### Goal of the exercise
Set down, without alteration, the lines from the one that contains "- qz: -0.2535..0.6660" through the final line of the material below.

-- Available data follows --

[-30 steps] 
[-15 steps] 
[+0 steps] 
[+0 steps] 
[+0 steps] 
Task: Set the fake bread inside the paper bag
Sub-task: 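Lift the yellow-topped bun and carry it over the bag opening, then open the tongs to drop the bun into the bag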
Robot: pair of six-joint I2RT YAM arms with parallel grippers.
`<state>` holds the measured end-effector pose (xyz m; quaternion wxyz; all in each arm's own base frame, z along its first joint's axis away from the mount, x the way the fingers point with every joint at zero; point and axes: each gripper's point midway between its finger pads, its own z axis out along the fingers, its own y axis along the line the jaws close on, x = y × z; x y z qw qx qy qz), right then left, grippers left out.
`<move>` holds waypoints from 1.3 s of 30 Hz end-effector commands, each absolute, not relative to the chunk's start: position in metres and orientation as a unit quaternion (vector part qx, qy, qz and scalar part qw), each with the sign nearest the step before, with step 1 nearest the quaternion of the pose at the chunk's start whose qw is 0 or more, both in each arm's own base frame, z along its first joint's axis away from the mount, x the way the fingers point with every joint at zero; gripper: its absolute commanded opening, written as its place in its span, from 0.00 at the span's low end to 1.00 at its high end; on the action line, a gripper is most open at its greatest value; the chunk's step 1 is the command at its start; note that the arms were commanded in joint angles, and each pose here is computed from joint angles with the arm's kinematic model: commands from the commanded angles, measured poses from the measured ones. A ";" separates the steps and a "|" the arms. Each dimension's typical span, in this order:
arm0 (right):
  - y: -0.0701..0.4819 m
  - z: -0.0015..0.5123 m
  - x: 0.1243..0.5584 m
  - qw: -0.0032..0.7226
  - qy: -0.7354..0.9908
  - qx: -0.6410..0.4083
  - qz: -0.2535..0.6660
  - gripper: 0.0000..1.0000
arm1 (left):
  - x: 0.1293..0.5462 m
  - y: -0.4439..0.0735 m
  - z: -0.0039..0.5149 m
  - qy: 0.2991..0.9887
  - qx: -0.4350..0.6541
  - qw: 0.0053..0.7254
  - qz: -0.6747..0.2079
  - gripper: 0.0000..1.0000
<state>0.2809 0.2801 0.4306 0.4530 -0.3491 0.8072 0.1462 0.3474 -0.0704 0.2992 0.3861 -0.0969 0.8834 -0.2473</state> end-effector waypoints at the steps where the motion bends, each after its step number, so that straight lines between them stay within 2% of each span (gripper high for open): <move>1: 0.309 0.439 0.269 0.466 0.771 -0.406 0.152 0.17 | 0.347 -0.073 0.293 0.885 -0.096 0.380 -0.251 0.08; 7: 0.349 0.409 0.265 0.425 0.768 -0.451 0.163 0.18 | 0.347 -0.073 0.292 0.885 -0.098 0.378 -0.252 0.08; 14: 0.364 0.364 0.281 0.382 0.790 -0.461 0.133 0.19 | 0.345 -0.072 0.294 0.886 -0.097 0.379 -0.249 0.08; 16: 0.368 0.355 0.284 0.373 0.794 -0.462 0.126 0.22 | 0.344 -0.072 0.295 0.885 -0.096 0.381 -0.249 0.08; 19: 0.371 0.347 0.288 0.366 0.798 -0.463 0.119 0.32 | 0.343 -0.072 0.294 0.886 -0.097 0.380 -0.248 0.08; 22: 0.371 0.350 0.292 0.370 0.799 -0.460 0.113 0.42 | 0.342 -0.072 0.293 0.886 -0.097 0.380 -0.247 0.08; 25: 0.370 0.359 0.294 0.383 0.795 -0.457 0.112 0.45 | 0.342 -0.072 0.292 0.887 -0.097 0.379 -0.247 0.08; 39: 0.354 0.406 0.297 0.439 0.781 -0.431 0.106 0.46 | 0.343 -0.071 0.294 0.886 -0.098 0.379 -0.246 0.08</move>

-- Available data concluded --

### Output
  - qz: -0.2535..0.6660
  - gripper: 0.0000..1.0000
arm1 (left):
  - x: 0.1293..0.5462 m
  - y: -0.4439..0.0735 m
  - z: -0.0039..0.5149 m
  - qy: 0.2991..0.9887
  - qx: -0.4350..0.6541
  - qw: 0.0053..0.7254
  - qz: -0.6747..0.2079
  - gripper: 0.0000..1.0000
<state>0.2809 0.2801 0.4306 0.4530 -0.3491 0.8072 0.1462 0.3474 -0.0704 0.2992 0.3861 -0.0969 0.8834 -0.2473</state> end-effector waypoints at the steps where the motion bends, each after its step number, so that straight lines between them stay within 2% of each span (gripper high for open): <move>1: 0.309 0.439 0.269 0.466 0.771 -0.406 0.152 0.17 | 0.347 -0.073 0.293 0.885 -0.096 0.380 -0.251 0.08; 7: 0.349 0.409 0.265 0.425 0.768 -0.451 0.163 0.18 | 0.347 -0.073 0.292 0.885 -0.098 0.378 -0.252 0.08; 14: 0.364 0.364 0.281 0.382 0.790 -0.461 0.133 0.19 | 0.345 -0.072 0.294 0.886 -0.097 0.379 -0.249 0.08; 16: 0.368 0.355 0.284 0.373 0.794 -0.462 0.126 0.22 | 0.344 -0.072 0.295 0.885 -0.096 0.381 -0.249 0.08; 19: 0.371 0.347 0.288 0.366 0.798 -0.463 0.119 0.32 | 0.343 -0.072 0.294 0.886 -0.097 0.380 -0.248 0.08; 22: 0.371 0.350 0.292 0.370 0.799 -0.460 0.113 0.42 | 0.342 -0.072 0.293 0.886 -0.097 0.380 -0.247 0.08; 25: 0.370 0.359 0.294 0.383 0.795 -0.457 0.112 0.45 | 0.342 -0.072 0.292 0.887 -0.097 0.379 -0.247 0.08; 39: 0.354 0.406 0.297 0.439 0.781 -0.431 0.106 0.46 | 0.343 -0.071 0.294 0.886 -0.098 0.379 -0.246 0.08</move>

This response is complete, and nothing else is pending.